> [Problem requirements]:
Would you write out the data below exactly, with every line intact?

> [Dataset extract]:
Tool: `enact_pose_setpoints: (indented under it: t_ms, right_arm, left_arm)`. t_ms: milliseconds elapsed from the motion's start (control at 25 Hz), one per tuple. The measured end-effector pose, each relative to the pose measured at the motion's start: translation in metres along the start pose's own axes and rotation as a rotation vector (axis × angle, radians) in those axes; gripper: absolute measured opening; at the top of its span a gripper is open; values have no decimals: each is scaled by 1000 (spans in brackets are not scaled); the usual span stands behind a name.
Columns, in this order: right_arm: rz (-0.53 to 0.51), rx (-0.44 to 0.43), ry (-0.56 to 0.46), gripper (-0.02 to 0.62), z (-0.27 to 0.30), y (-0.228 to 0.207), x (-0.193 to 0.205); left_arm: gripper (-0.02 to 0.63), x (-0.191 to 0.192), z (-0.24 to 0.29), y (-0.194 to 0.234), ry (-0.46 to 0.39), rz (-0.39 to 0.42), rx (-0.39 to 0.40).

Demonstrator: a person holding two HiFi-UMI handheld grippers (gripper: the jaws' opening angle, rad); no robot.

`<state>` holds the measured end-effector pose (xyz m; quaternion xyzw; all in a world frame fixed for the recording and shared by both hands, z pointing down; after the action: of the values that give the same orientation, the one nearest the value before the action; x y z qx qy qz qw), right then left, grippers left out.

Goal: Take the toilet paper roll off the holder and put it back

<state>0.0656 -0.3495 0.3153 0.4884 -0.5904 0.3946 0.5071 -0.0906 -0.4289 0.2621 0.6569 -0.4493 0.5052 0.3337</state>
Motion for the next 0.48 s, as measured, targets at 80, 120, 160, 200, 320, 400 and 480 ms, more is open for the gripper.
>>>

> [Reply to the exercise]:
Tool: `enact_pose_setpoints: (indented under it: t_ms, right_arm, left_arm)`. t_ms: milliseconds elapsed from the motion's start (control at 25 Hz), one per tuple. The measured end-effector pose, each relative to the pose measured at the motion's start: translation in metres along the start pose's own axes and rotation as a rotation vector (axis × angle, radians) in those axes; gripper: absolute measured opening; at the top of its span a gripper is open; values have no decimals: each is scaled by 1000 (spans in brackets are not scaled); the usual span stands behind a name.
Columns, in this order: right_arm: rz (-0.53 to 0.51), rx (-0.44 to 0.43), ry (-0.56 to 0.46), gripper (-0.02 to 0.62), z (-0.27 to 0.30), y (-0.228 to 0.207), x (-0.193 to 0.205); left_arm: gripper (-0.02 to 0.63), x (-0.191 to 0.192), z (-0.24 to 0.29), y (-0.194 to 0.234), ry (-0.46 to 0.39), rz (-0.39 to 0.42), rx (-0.39 to 0.40).

Demonstrator: a person holding two HiFi-UMI handheld grippers (gripper: the jaws' opening angle, rad); no robot.

`<state>` holds the measured end-effector pose (xyz m; quaternion xyzw; all in a world frame fixed for the recording and shared by both hands, z pointing down; after the action: of the values that give the same orientation, the one nearest the value before the action; x y z qx qy qz qw), right then left, grippers left out.

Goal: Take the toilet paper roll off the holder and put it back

<state>0.0656 -0.3495 0.3153 0.4884 -0.5904 0.3946 0.5071 -0.0906 -0.4289 0.2621 0.6569 -0.4493 0.5052 0.3337</state>
Motion for the next 0.48 s, as measured, targets at 80, 120, 160, 200, 320, 400 and 480 ms, more is open for the gripper.
>>>

This exercise is complete.